In the future, we can all have chips inserted in our bodies that do not need to be hooked up to a power source in order to function. Instead, you simply beam ultrasound into wherever it’s implanted to keep it up and running. That’s the promise made by these new tiny chips being developed by engineers at Stanford University.
Rather than use conventional sources of power, the chips include a piezoelectric material that reacts to ultrasound by compressing and decompressing over a million times per second, producing enough electrical charge to enable the chip to perform its tasks. That’s right, no wires or batteries that can complicate its use – just beam some ultrasound its way and the thing will run.

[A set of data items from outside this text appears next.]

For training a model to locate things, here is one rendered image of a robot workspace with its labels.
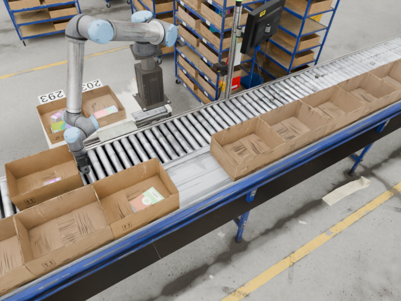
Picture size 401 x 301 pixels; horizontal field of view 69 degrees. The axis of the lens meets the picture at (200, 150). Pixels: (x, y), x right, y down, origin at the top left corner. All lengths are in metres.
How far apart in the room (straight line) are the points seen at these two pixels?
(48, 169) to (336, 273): 2.33
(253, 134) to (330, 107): 0.75
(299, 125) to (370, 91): 0.83
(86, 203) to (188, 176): 0.63
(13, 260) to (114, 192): 0.59
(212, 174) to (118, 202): 0.60
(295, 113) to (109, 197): 1.49
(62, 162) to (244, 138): 1.29
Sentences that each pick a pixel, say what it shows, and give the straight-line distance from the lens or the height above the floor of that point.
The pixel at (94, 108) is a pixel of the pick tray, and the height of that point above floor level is 0.76.
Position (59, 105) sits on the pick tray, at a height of 0.79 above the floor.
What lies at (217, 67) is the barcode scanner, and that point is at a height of 1.08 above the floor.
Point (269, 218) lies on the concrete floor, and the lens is 2.83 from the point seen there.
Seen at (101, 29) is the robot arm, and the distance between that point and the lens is 1.70.
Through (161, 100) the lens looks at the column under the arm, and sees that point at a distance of 2.60.
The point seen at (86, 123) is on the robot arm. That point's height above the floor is 1.16.
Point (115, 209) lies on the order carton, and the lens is 1.78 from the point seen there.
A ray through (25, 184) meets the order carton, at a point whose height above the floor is 0.76.
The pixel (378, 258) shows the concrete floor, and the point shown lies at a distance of 3.02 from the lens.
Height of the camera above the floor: 2.38
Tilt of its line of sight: 48 degrees down
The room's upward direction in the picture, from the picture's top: 3 degrees clockwise
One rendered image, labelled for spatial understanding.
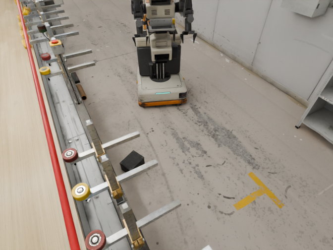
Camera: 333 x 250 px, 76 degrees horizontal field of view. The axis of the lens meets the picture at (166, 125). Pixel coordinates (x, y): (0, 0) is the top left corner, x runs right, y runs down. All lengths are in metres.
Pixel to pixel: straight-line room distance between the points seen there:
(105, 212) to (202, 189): 1.04
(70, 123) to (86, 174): 0.54
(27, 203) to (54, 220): 0.17
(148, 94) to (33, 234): 1.93
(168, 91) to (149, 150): 0.78
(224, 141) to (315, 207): 1.00
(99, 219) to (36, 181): 0.40
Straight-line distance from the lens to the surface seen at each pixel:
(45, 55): 2.32
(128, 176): 1.18
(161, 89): 2.65
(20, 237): 1.17
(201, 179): 2.16
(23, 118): 1.66
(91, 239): 1.04
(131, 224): 0.91
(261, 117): 2.92
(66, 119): 1.95
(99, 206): 1.40
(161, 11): 2.27
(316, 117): 3.03
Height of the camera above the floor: 1.86
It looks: 46 degrees down
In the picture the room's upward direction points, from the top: straight up
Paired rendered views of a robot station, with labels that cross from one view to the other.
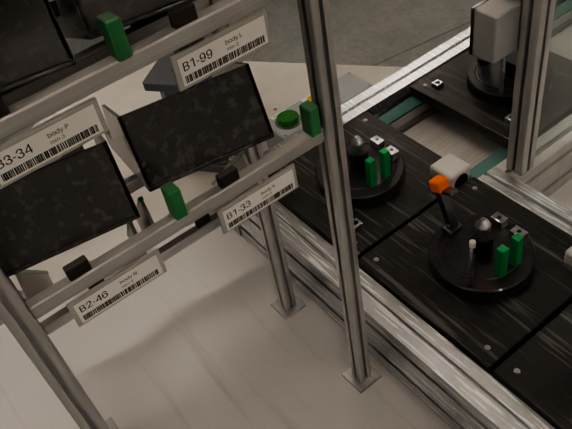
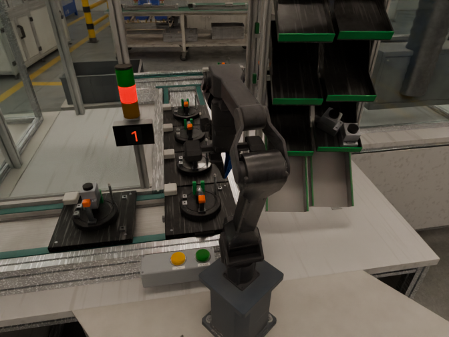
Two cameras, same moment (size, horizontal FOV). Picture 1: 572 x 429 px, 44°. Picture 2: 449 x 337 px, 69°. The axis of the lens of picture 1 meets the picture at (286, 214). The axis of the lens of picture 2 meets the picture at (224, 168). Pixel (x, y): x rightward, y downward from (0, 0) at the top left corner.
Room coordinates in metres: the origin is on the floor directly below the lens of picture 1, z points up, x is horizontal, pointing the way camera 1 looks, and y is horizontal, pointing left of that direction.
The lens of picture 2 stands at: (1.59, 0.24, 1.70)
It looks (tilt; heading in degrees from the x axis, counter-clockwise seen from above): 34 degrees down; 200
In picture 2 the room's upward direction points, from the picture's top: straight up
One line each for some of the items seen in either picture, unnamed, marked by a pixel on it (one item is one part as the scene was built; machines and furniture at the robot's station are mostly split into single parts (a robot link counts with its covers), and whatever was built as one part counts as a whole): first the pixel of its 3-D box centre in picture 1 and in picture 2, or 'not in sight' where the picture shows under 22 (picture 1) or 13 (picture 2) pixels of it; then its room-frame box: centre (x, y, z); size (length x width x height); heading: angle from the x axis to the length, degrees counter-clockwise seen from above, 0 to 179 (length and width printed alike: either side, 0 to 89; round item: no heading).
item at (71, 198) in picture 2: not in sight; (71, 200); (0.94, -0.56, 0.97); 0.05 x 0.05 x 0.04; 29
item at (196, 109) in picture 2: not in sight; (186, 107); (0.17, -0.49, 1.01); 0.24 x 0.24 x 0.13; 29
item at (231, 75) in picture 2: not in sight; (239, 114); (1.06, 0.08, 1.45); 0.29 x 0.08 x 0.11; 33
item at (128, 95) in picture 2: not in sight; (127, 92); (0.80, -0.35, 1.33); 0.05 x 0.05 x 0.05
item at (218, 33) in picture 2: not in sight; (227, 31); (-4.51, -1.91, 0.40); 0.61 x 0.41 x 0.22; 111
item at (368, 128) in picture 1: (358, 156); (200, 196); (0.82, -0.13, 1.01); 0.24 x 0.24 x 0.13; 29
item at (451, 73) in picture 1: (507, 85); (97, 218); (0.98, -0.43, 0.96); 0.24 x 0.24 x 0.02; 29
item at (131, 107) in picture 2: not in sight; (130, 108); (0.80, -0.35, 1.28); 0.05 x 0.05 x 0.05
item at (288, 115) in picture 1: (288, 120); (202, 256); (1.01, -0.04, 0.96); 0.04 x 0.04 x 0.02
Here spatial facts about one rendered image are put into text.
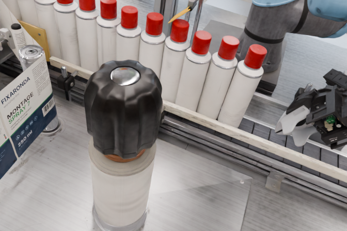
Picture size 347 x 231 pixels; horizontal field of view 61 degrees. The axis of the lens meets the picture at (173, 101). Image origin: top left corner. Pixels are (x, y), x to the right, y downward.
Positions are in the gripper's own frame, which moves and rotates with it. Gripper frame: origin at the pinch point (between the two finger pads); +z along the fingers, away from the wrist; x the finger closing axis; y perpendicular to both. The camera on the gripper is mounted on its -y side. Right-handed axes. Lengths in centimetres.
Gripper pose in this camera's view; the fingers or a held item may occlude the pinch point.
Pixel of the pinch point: (281, 127)
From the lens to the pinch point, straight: 65.1
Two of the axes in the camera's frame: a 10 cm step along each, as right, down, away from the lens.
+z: -5.7, 4.3, 6.9
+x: 7.3, 6.6, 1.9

The current version of the chip does three things: generate energy using ultrasound waves, execute medical commands, and report the status of the activity using an integrated radio antenna. A wide array of medical applications, especially those that involve bio-sensing and stimulation therapy, are expected to take advantage of the innovation. We’re not entirely sure what specific tasks future versions of this implant will be rigged to do, but it will probably range from monitoring your vitals to delivering medications to morphing you from the inside into an alien lifeform. Shocking twist.
A working prototype of the implant was recently presented at the IEEE Custom Integrated Circuits Conference in San Jose, California. The team behind it is led by Amin Arbabian, an assistant professor of electrical engineering at Stanford University.